En la casa que el escritor portugués compartía con Pilar, su esposa, había «enmarcada en la pared, la primera hoja de la última novela que José escribió a máquina: Historia del cerco de Lisboa» (revista Ñ, 27 abril 2013). La observación cuasirromántica se lee de pasada en el reportaje que Patricia Kolesnicov hizo sobre el escritor sabrá-dios-en-qué-año (no lo aclara) y que Ñ reimprimió en su edición número 500.
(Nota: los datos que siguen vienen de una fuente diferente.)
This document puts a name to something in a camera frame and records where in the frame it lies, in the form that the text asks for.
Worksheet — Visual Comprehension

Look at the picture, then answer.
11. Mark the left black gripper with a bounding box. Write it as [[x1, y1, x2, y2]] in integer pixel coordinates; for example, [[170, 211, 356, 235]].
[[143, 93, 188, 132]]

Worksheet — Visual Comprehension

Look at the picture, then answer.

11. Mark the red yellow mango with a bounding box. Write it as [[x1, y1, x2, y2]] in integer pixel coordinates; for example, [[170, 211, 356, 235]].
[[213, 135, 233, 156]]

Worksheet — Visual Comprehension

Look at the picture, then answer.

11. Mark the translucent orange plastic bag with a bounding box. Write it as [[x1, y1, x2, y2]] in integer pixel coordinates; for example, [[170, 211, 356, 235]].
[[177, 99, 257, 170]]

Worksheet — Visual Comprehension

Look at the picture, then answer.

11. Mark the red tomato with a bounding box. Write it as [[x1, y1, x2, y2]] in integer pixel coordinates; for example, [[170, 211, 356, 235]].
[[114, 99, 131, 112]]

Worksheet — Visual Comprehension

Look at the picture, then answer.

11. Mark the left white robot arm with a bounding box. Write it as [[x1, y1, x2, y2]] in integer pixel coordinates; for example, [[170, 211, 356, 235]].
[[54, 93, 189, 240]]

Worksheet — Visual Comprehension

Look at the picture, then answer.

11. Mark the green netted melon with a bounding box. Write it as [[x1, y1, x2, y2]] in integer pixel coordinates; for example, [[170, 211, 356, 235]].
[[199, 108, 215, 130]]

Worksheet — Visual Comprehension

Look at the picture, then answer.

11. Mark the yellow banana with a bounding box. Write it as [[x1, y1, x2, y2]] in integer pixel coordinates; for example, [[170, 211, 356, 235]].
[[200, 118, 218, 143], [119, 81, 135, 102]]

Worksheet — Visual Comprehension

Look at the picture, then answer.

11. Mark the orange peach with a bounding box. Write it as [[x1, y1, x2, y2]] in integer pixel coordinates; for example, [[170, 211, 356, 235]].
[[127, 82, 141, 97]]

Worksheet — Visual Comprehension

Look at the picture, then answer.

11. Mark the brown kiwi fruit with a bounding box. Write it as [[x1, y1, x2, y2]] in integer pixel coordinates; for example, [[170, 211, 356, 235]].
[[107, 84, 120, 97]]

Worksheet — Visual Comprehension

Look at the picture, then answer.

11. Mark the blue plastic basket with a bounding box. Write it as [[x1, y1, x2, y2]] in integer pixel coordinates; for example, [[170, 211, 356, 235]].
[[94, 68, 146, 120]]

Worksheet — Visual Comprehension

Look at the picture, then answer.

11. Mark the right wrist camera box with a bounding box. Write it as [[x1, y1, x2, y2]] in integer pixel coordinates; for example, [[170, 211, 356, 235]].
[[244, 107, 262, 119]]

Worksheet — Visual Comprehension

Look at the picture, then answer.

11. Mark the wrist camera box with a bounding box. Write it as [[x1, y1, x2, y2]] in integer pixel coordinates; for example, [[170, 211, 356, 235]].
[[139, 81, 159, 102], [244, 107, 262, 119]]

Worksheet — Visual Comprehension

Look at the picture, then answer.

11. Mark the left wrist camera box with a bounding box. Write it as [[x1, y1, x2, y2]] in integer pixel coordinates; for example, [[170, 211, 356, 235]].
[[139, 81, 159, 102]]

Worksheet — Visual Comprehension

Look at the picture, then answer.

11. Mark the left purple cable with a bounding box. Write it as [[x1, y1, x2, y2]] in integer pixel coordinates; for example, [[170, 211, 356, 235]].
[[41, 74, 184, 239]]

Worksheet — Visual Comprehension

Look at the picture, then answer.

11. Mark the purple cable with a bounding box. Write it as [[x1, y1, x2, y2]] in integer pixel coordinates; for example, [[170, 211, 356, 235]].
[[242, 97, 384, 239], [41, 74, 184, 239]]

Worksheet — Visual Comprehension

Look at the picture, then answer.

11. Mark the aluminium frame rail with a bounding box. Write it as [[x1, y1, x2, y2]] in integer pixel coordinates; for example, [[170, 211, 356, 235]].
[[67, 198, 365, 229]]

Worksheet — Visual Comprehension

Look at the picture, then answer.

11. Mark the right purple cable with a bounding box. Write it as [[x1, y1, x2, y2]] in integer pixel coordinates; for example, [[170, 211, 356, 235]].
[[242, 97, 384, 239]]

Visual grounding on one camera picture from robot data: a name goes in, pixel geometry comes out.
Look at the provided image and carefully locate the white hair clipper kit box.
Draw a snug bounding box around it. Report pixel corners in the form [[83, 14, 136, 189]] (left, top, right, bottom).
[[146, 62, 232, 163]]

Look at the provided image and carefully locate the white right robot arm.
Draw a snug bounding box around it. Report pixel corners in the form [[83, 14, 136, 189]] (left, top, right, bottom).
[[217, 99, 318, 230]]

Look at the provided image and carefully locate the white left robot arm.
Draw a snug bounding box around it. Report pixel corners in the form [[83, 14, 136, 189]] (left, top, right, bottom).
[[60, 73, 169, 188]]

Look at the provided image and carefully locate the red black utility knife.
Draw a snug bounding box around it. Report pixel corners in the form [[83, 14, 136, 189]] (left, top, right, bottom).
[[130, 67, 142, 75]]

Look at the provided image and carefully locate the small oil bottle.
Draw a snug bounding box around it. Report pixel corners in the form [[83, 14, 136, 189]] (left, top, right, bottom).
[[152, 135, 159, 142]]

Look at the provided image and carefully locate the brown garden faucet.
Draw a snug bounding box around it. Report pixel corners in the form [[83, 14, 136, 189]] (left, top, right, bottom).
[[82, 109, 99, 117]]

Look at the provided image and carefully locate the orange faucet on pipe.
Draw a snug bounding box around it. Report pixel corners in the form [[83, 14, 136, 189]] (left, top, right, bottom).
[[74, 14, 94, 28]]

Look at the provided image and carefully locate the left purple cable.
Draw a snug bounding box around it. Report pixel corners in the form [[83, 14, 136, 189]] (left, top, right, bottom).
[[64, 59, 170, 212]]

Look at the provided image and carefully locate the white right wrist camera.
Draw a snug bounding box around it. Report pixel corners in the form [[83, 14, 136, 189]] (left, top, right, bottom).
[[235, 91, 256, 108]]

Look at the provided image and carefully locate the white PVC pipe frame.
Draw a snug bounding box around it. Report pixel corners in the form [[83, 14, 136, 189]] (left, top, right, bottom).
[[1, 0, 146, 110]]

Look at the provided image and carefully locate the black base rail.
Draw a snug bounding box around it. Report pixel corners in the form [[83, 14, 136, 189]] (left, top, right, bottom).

Esto me lleva a pensar que hasta hace poco era posible conservar manuscritos de los grandes autores. Además del valor afectivo, qué fascinante atestiguar sus tachones y dudas, el temblor de su pulso, el desarrollo del proceso creativo. Luego empezaron a escasear pero aparecieron las versiones mecanografiadas; también guardaban registro de las correcciones. Ahora que casi todos escribimos en computadora, me pregunto: ¿qué va a quedar para la añoranza? ¿El teclado en el que tal genio escribió su obra (sin contar con que, de ésta, sólo tendremos la última versión, inmaculada)? No me imagino ese reportaje en Ñ: en la casa tenían enmarcado en la pared «el disco duro que guardaba las novelas de José». Nada más impersonal.
El afán fetichista por coleccionar objetos de notables tendrá que buscar nuevos derroteros. Confieso que me da nostalgia anticipada.